Instructions for the task -
From the entries below, copy each line in which the word "with" occurs.

== Listed entries

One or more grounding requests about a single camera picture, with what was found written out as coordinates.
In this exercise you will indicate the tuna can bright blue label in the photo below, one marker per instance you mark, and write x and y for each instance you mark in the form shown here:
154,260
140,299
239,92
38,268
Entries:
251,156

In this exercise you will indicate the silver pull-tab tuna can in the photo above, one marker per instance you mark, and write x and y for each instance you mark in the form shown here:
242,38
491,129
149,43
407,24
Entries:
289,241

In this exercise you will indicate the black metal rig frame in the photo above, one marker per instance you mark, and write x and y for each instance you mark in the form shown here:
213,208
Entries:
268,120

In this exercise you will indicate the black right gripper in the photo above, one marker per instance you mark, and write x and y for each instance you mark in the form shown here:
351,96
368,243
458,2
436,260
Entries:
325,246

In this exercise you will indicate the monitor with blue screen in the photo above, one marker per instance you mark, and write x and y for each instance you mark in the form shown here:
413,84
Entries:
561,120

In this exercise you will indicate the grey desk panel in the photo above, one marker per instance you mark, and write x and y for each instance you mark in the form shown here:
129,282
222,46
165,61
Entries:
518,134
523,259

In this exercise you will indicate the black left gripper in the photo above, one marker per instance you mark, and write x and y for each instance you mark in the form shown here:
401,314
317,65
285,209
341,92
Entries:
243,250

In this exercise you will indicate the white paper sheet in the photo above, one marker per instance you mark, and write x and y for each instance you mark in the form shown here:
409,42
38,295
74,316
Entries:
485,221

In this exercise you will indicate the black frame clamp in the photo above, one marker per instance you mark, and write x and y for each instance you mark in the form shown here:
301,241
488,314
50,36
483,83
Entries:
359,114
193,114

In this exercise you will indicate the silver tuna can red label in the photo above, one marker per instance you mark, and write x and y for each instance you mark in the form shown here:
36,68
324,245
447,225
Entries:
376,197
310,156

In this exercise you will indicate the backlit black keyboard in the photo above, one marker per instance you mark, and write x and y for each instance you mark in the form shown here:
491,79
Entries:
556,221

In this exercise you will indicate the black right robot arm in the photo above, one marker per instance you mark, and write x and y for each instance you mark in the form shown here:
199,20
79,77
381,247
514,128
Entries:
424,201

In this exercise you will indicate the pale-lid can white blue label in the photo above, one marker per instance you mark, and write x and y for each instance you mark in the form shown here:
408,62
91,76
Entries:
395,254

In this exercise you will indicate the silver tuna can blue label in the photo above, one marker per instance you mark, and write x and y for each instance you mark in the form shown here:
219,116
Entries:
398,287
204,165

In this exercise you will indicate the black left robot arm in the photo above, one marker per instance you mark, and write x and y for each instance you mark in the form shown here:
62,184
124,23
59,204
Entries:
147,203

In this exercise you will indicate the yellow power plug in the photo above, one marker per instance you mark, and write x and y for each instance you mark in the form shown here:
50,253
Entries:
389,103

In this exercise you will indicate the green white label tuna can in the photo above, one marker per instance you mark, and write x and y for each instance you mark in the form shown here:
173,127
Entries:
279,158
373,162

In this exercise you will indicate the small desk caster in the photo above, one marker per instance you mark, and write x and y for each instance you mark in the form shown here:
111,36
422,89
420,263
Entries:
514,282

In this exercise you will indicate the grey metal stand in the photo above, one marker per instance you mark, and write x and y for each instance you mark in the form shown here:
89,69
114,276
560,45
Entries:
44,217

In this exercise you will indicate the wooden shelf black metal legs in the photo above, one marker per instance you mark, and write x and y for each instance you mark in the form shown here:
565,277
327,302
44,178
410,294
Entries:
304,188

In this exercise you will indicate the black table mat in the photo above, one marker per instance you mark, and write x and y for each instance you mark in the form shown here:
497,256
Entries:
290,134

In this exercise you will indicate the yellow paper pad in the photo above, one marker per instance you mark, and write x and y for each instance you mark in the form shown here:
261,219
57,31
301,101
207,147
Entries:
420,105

====

Answer to the exercise -
One or more grounding requests about a single camera picture, with what was found written out as coordinates.
In this exercise you will indicate the monitor with blue screen in the photo above, one marker per instance you mark, and write x and y for each instance you mark in the form shown here:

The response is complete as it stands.